Okay Geographers, next installment: Cape Town Highs, Cape Town Blues, Cape Town Life

6.08.2008

Molweni Ghost Town

Hello from Ghost Town.

I find myself flowing through the streets of East London in the arms of a family by the name of Gamiet. Their end of the city is called Buffalo Flats, yet is ever so cleverly nicknamed Ghost Town due to it's close proximity to a graveyard. Yesterday I made quite the trip jump from Durban through the Eastern Cast and down a little ways on the Wild Coast. Two words can describe the landscape of this part of South Africa, Other Worldly. I have had this feeling once before, when I looked over the rolling hills of the Guatemalan campo. Spirits of old Earth fill the air. A place that now is home to different people but has never lost the electricity of it's creation which one can almost see with their eyes. The countryside is simple and in it's openess comes an untouchable something, a something that poetry would only hope to capture.

Can you tell that I love the place?

East London holds no different a feeling though it comes in a different expression. Earlier in the day I had been picked up from a hostel in Central Durban called Nomads, a great place filled with travelers mostly out of Europe though I'm sure I got a scowl from an American girl. The host was a young English South African guy with kilowatts of energy, striking up multiple conversations between nursing his beer and finishing off various rounds of billards with an British fellow. It was built out of an old house that tourists would see throughout Durban, but rarely get to walk through. I had stayed at 3 other really great places in KwaZulu-Natal, and Nomads was the easily the icing. Yet the next place I could think about staying was in East London with the Gamiets, the family of a great friend of mine named Germaine.

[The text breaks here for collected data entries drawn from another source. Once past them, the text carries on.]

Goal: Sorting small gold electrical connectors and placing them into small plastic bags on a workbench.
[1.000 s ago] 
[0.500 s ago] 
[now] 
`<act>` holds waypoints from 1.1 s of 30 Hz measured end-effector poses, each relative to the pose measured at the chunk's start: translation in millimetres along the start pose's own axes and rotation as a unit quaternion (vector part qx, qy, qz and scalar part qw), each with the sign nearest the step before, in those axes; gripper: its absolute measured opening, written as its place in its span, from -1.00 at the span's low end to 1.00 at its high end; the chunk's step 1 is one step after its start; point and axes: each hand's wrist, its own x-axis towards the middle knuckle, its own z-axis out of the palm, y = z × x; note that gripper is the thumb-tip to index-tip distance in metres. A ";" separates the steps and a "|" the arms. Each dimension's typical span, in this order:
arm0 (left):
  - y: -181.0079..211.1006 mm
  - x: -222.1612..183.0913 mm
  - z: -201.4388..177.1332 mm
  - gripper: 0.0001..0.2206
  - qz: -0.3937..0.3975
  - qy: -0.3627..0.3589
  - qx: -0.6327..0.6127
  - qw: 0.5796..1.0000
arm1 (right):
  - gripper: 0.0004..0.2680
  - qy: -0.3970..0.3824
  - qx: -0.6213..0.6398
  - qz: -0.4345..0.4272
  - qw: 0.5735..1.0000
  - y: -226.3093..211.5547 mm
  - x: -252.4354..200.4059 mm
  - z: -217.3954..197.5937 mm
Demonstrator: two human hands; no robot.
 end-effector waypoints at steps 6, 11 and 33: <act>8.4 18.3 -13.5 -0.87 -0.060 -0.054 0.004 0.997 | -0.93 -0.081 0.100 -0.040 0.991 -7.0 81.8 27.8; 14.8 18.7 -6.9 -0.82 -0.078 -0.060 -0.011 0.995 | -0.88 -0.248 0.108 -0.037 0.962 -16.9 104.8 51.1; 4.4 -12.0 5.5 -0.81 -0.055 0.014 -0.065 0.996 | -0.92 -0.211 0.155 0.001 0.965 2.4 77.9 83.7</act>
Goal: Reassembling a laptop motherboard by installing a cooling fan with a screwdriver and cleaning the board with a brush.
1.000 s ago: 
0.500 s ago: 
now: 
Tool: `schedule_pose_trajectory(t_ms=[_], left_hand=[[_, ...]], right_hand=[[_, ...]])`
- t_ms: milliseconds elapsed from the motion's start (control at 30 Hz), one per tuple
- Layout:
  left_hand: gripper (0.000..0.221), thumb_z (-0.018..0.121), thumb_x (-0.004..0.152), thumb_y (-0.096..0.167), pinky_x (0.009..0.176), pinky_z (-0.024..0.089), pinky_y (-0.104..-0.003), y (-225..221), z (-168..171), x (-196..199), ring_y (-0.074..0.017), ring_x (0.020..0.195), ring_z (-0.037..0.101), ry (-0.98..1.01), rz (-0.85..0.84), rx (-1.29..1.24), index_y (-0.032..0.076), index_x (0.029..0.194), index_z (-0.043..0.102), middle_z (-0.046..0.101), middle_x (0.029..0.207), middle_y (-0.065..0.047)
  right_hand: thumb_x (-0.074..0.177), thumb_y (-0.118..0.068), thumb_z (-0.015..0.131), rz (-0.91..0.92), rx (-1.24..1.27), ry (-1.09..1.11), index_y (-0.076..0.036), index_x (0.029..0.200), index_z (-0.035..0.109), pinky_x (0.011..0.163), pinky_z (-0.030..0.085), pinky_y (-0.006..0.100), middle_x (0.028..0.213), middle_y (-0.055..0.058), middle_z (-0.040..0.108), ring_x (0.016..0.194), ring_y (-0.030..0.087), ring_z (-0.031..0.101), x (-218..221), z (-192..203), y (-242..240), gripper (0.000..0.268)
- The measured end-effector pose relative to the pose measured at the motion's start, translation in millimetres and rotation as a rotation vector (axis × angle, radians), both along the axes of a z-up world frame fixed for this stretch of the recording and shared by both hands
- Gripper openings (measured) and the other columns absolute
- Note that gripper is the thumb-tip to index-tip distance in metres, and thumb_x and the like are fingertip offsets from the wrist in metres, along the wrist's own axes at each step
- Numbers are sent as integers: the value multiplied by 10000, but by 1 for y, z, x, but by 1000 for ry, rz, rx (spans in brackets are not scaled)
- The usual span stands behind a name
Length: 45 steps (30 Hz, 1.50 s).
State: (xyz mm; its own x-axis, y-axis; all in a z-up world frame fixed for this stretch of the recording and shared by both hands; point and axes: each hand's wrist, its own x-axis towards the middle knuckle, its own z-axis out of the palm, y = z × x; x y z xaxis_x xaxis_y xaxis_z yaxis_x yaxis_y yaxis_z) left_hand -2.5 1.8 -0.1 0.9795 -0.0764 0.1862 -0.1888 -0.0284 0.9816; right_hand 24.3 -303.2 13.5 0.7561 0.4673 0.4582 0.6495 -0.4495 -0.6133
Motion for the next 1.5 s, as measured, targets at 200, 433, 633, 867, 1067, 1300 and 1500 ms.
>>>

Now, East London isn't nessesarily the backpacking hot spot of South Africa. If one is heading West then they are far more likely to end up in Coffee Bay or another hidden nook of the Transkei, and coming from the East it is just a stop off for supplies before elbowing North onto the Drakensburg or whatnot. Most other travelers I shared my destination with gave funny looks along with twisted heads, an expression of "Why there?" I have found that staying with people is far better than hostel jumping, yet my next stop showed me something very interesting. The bus I used dropped me off at another backpacking spot called East London Backpackers, only as a place for the Gamiets to fetch me. Though when I went inside I found it very different from Nomads, or anyother. It has the same interior setup of most backpacker spots, but the people inside were quite different. They were African. From various parts of Africa along with black South Africans. This is untypical of most hostels here. The chance to be able to sit and speak with people from the major culture in a more informal and laidback way is uncommon to the see-it-all, always moving western traveler. I was only able to say some Hellos and explain my quick passing. But to be introduced to a place with such contrast to everywhere before it breaks any bond I have with putting life on the road into simple organized boxes.